Exercise prompt: Show each line of the listing in which the word "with" occurs.

Raw data:
-- Opening Marker --
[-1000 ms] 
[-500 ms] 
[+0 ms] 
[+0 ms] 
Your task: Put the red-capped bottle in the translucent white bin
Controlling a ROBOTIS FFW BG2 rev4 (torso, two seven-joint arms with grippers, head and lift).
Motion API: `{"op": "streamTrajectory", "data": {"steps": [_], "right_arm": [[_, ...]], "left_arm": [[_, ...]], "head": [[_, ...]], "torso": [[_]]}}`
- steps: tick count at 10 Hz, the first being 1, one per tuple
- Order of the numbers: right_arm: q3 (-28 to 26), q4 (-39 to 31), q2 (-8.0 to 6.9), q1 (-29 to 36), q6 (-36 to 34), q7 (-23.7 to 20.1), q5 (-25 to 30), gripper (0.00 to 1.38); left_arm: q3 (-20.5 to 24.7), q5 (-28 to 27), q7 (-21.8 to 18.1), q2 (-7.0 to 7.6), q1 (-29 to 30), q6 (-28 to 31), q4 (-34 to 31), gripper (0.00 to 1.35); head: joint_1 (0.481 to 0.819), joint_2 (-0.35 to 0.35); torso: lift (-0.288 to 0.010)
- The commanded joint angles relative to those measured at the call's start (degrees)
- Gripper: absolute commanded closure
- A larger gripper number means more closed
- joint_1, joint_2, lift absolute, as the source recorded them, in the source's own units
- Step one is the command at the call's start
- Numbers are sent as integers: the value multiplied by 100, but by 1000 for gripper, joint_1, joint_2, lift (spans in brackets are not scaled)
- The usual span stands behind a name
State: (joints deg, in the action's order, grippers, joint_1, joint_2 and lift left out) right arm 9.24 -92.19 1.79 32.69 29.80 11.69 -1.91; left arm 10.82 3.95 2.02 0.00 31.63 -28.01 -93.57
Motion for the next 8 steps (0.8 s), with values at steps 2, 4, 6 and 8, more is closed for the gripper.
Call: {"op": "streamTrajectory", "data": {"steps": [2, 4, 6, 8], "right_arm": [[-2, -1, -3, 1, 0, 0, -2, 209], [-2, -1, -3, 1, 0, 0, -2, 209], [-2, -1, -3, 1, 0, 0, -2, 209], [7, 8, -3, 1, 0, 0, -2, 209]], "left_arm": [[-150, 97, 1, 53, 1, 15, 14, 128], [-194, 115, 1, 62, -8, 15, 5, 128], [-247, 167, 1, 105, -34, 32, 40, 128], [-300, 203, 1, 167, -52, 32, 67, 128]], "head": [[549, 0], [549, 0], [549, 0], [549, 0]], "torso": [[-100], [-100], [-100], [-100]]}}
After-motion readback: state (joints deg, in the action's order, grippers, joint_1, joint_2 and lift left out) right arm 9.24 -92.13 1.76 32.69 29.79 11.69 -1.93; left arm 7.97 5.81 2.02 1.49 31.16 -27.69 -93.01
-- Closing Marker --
Answer box:
Controlling a ROBOTIS FFW BG2 rev4 (torso, two seven-joint arms with grippers, head and lift).
Motion for the next 8 steps (0.8 s), with values at steps 2, 4, 6 and 8, more is closed for the gripper.

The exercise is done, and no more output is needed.